Le prototype, décrit comme « de la taille d'une myrtille », a été développé par des scientifiques du MIT, de l'Université de Boston, de l'Université de Chicago, de la société de biotechnologie Analog Devices et du Brigham and Women's Hospital, affilié à Harvard. Il était basé sur une capsule développée précédemment, beaucoup plus grosse et donc difficile à avaler.

La nouvelle pilule mesure moins de 1,4 centimètre cube (0,09 pouce cube) et contient des probiotiques génétiquement modifiés, des composants électroniques et des micro-piles.

Une fois le dispositif avalé et passé dans le gros intestin, les bactéries qu’il contient brillent lorsqu’elles sont exposées à des biomolécules liées à certaines maladies intestinales. L'électronique embarquée détecte ces lumières et répond en émettant des signaux sans fil qui peuvent être captés par le smartphone ou l'ordinateur d'un médecin situé à l'extérieur du corps.
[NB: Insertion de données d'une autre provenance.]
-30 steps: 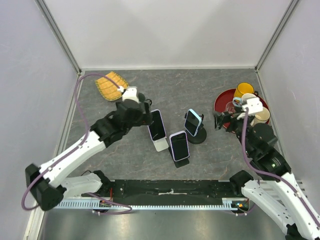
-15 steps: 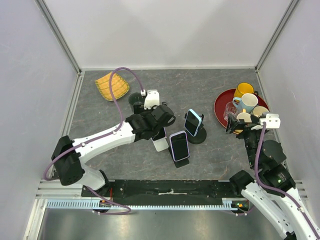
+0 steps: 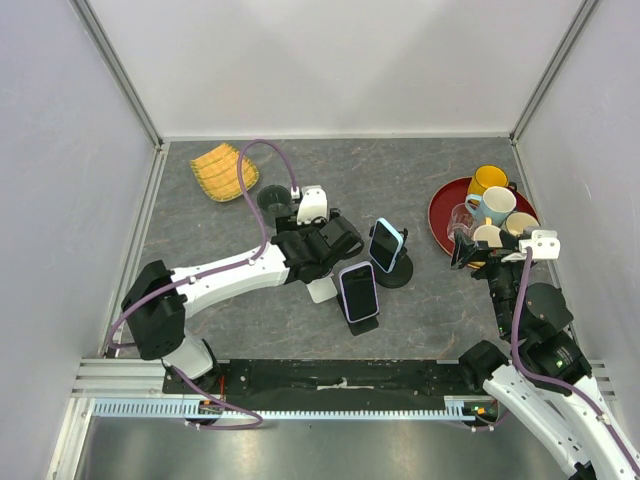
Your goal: Remove the phone from the phone stand
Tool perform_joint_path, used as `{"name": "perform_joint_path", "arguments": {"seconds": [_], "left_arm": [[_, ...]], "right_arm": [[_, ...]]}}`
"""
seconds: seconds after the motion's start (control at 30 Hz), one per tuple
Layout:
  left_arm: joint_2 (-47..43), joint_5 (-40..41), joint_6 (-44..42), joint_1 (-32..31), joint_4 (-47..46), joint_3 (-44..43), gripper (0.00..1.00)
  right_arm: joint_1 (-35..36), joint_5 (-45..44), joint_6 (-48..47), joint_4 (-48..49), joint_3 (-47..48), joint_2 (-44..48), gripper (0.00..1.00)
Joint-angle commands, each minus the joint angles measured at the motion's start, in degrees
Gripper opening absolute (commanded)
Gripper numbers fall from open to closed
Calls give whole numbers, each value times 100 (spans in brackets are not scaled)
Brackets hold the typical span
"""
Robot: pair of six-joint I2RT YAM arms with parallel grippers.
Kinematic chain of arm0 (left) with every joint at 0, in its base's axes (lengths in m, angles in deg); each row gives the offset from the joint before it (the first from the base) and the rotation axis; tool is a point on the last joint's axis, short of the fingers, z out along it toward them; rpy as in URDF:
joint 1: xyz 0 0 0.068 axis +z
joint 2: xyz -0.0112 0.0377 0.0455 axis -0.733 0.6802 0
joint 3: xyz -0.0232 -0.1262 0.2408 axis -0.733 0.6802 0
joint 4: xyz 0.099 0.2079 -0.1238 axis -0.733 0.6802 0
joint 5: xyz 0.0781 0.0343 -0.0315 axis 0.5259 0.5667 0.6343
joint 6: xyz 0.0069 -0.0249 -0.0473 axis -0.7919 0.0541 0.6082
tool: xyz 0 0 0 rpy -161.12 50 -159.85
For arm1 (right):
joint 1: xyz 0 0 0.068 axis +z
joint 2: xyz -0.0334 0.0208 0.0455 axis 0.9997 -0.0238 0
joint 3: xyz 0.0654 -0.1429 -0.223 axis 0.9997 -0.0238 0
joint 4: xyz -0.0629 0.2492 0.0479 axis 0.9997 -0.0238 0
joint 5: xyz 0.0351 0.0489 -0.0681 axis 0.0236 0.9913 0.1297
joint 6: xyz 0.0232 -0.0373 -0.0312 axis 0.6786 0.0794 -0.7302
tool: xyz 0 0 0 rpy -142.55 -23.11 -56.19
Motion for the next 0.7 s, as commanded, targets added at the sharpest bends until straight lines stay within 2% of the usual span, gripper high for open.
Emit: {"name": "perform_joint_path", "arguments": {"seconds": [0.0, 0.37, 0.67], "left_arm": [[114, 496, 575, -29, -58, -64, 97], [317, 329, 1067, -29, -66, 147, 93], [238, 136, 997, -29, -66, 94, 87]], "right_arm": [[49, -90, -42, 216, -38, -7, 98], [58, -64, -33, 216, -56, 19, 98], [67, -38, -15, 207, -64, 28, 98]]}}
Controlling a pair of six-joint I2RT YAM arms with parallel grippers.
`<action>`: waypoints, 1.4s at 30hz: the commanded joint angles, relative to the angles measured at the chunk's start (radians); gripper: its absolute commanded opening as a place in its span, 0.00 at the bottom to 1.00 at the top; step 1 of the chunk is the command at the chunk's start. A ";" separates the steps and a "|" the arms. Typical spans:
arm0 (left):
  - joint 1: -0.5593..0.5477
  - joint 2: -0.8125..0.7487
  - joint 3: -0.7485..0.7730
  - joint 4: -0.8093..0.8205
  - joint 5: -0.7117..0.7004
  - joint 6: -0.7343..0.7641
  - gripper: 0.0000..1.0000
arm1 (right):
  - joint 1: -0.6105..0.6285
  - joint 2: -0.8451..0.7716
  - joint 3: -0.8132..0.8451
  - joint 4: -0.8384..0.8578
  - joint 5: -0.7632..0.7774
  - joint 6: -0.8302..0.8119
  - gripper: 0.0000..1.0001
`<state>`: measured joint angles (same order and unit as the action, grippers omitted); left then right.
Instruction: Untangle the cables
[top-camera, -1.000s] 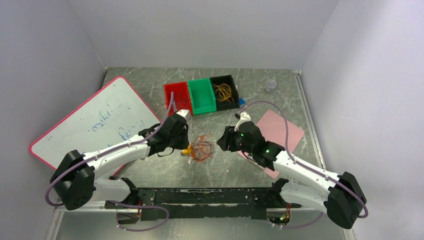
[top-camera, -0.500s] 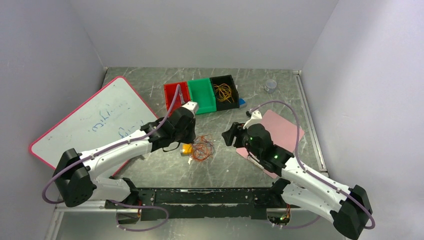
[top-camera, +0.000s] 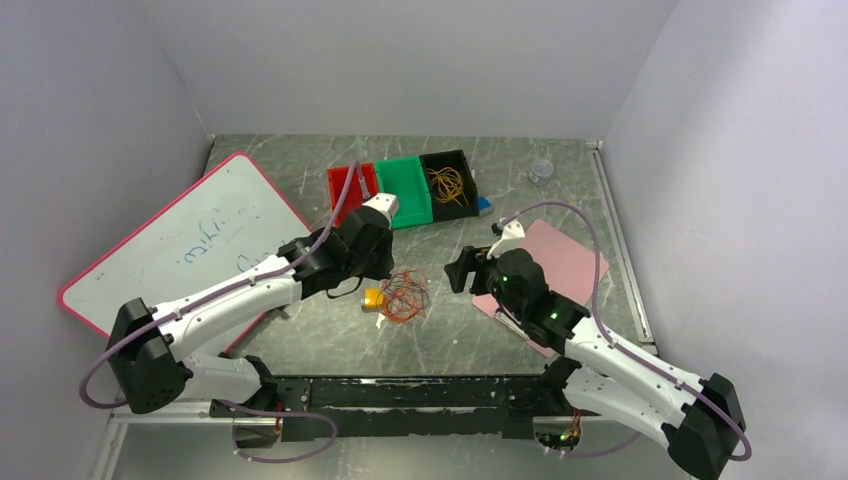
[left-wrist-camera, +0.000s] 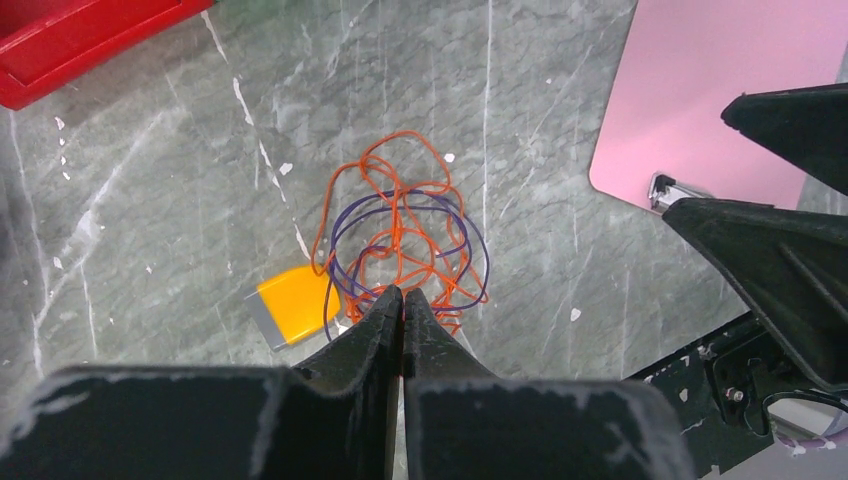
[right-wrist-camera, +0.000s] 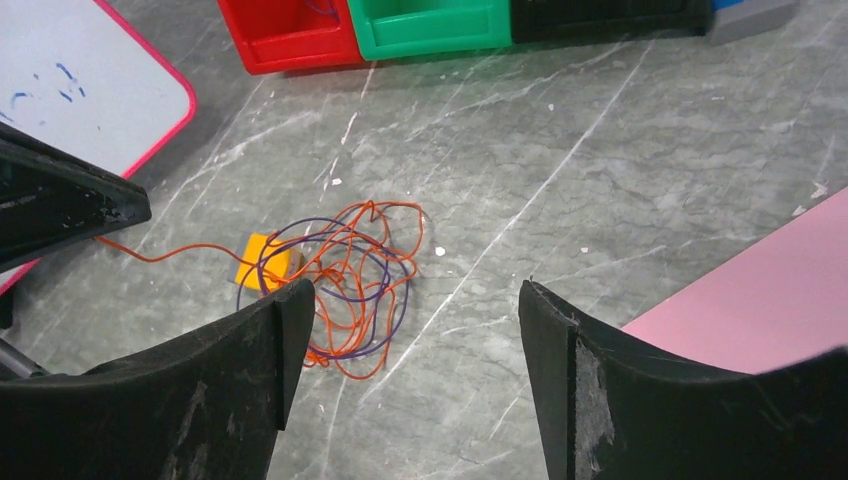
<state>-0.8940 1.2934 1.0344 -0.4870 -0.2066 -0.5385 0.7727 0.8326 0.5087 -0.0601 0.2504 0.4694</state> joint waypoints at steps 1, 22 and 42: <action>-0.006 -0.011 0.039 0.000 -0.011 0.007 0.07 | 0.004 -0.022 -0.004 0.033 0.007 -0.062 0.78; -0.004 -0.007 0.106 0.044 0.015 -0.002 0.07 | 0.002 -0.093 0.016 -0.028 0.053 -0.107 0.90; -0.015 0.054 0.367 -0.078 0.127 0.134 0.07 | 0.004 -0.301 -0.070 0.175 -0.161 -0.279 1.00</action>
<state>-0.8944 1.3231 1.3025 -0.5400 -0.1238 -0.4393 0.7727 0.5846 0.4755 0.0116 0.1596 0.2649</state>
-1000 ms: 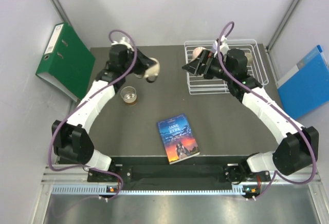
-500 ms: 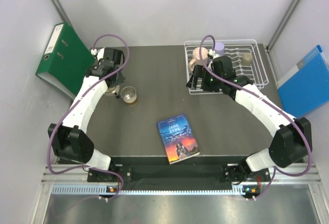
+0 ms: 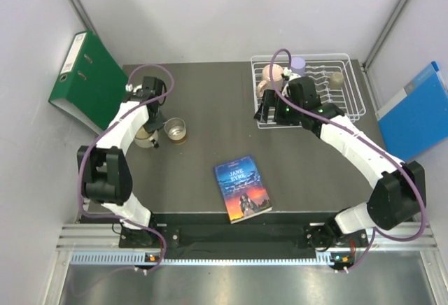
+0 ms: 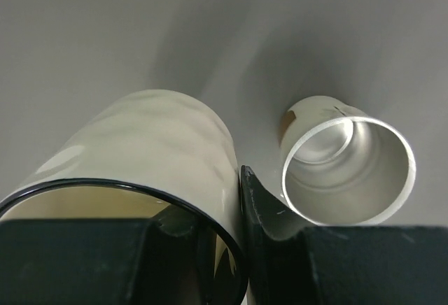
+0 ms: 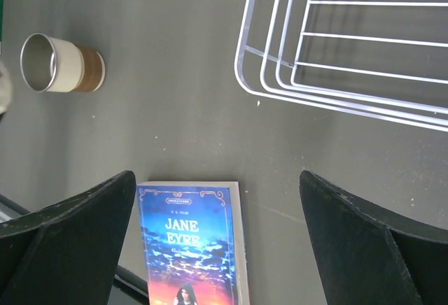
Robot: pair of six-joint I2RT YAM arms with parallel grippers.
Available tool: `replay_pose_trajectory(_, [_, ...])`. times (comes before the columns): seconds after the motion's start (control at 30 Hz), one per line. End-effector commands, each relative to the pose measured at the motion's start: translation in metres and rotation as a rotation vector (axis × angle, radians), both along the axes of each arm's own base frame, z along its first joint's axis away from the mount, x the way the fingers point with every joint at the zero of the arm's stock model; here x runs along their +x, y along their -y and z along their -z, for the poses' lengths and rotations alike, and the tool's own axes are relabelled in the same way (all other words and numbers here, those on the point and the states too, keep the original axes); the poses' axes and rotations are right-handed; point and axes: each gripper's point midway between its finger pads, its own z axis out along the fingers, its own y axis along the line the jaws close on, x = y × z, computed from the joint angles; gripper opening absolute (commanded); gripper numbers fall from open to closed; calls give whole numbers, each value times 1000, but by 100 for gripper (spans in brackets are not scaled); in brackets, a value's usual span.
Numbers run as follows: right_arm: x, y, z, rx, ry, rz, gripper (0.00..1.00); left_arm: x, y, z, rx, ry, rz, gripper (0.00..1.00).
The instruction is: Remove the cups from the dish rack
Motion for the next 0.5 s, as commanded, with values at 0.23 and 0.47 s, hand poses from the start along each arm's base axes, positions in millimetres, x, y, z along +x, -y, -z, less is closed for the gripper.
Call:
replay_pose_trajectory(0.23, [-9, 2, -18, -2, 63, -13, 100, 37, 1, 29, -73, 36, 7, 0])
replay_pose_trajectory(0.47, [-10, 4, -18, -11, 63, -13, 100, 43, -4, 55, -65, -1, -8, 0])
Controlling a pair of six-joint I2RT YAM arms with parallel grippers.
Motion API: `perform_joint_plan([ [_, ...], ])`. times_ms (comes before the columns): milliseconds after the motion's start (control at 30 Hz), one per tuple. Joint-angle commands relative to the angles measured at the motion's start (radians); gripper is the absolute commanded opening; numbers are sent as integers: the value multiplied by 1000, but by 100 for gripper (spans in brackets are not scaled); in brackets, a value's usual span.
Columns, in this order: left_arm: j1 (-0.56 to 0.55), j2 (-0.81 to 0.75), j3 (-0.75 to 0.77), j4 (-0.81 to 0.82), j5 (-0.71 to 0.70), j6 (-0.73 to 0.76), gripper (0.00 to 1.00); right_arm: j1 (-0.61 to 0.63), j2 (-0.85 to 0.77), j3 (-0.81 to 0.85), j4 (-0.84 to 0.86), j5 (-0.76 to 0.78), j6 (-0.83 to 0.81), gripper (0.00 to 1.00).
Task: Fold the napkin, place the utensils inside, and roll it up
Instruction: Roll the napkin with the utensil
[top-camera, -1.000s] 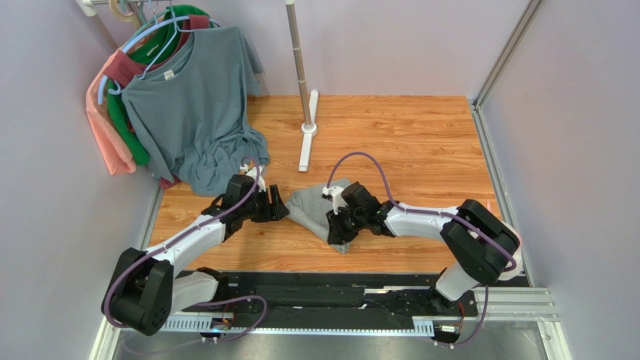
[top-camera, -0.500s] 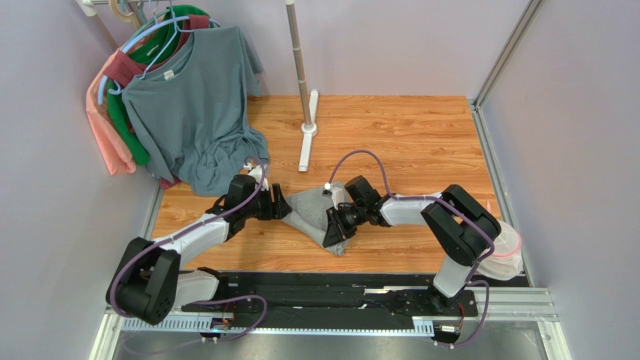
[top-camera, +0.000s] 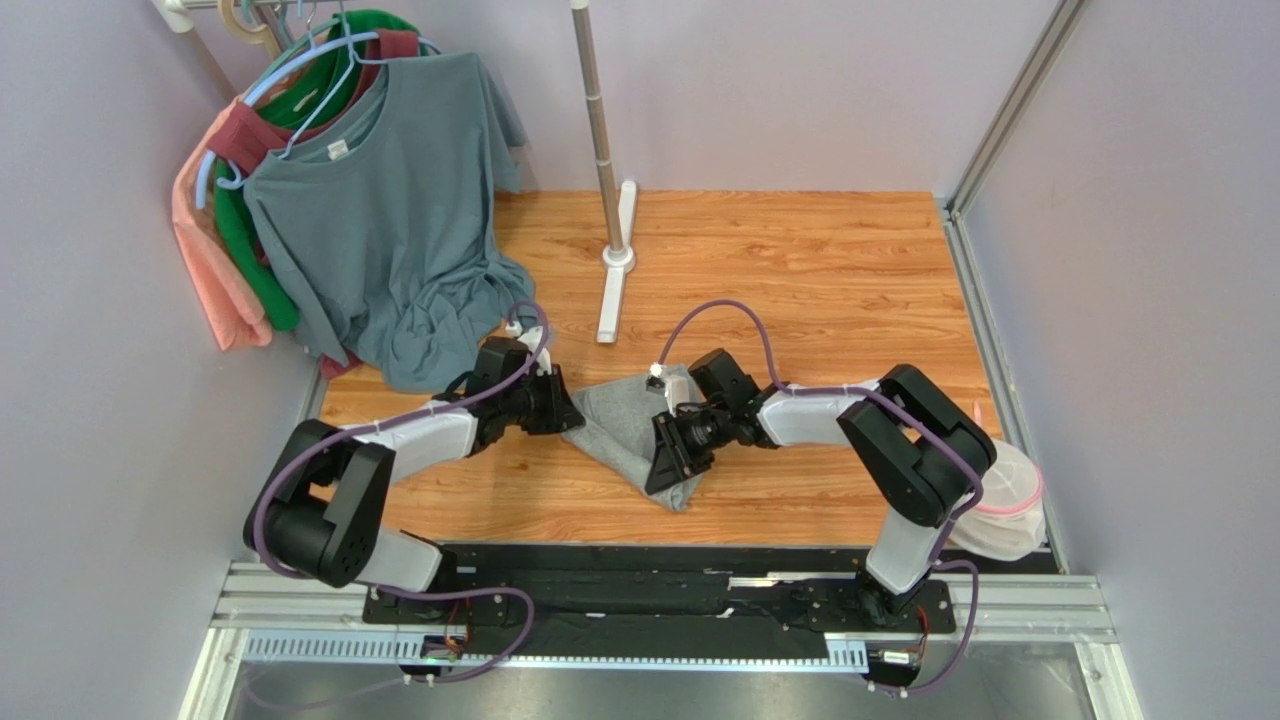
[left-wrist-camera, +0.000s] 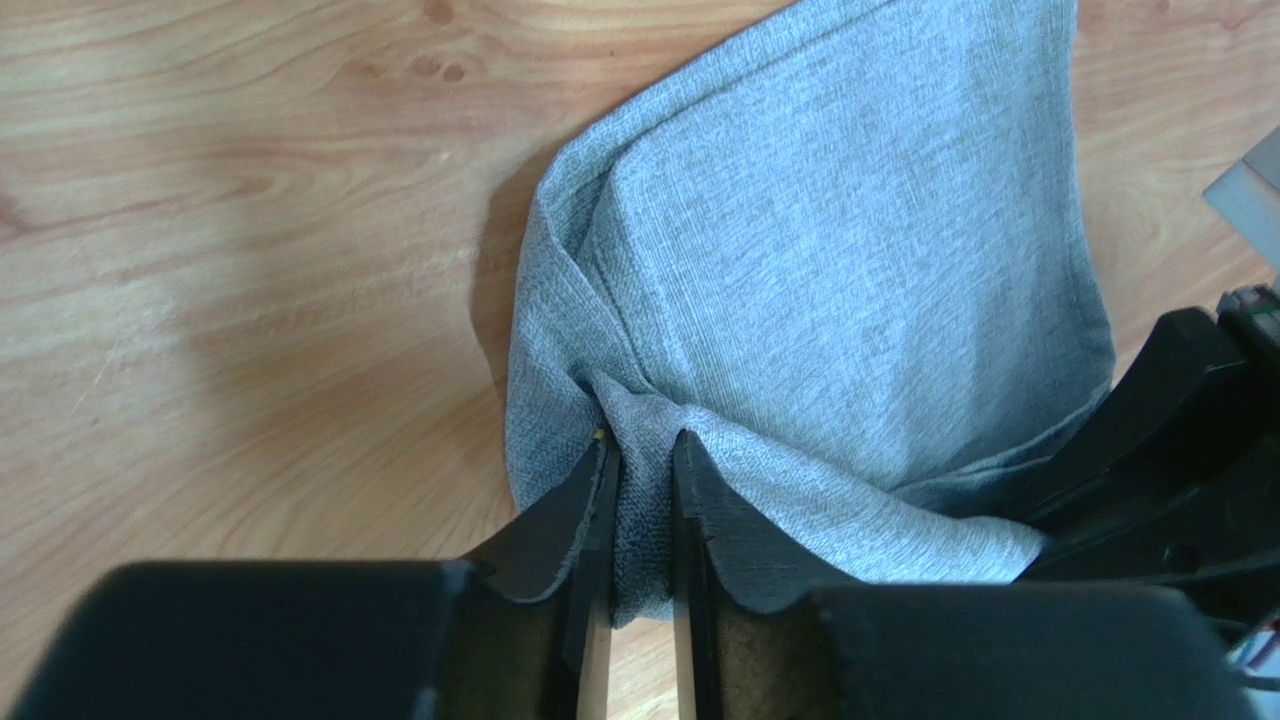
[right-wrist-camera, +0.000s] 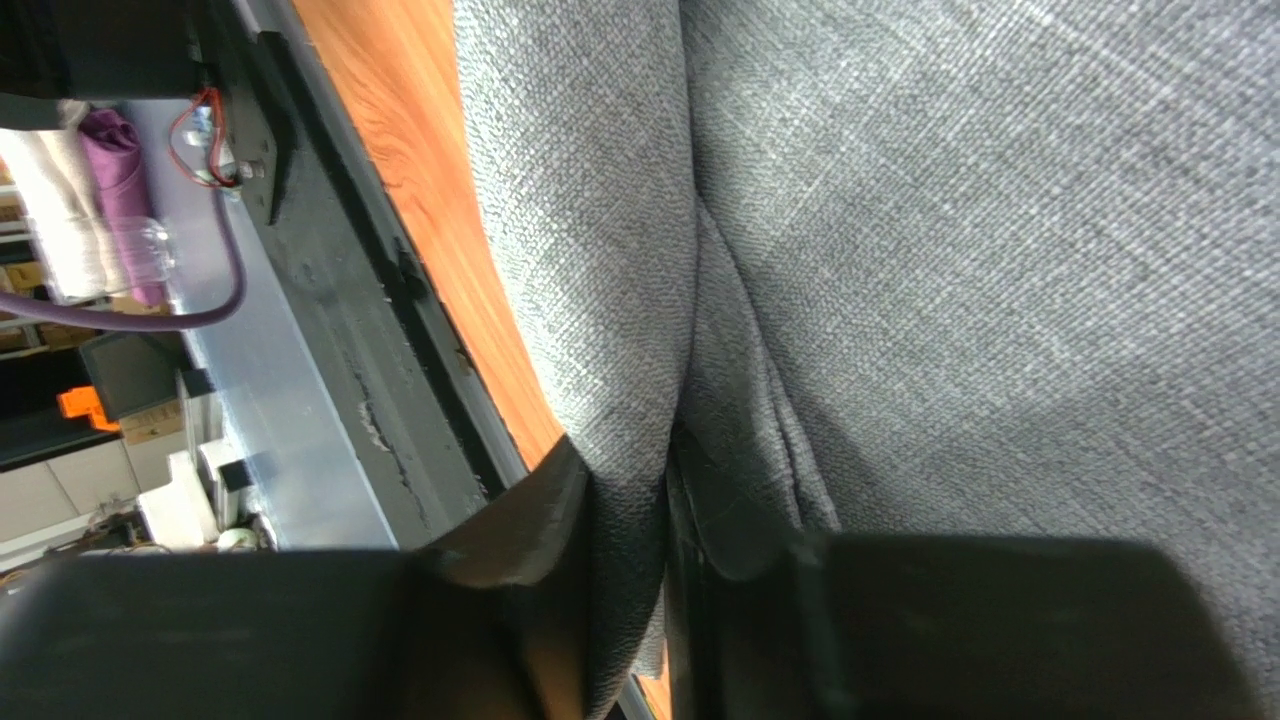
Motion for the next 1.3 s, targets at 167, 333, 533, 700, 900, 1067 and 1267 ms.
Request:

La procédure étant si simple et non invasive, elle peut facilement être répétée plusieurs fois (avec une nouvelle pilule à chaque fois). Cela signifie qu’il a plus de chances de détecter des biomarqueurs à courte durée d’action qui pourraient passer inaperçus en seulement une ou deux coloscopies. Les comprimés sont finalement évacués du corps dans les selles.

Lors de tests sur des porcs, l'appareil a pu détecter et signaler des niveaux d'oxyde nitrique, dont des concentrations élevées ont été associées à plusieurs formes de maladies inflammatoires de l'intestin. On pense qu’en modifiant la façon dont les bactéries sont conçues, d’autres types de biomarqueurs peuvent être détectés. De plus, les comprimés peuvent faciliter la recherche sur le système gastro-intestinal.

"Le fonctionnement interne de l'intestin humain reste l'une des dernières frontières de la science", a déclaré Timothy Lu, professeur associé au MIT. "Notre nouvelle pilule pourrait révéler une mine d'informations sur le fonctionnement du corps humain, la relation du corps avec l'environnement et l'impact de la maladie et des interventions thérapeutiques."

Un article sur la recherche a été récemment publié dans la revue Nature.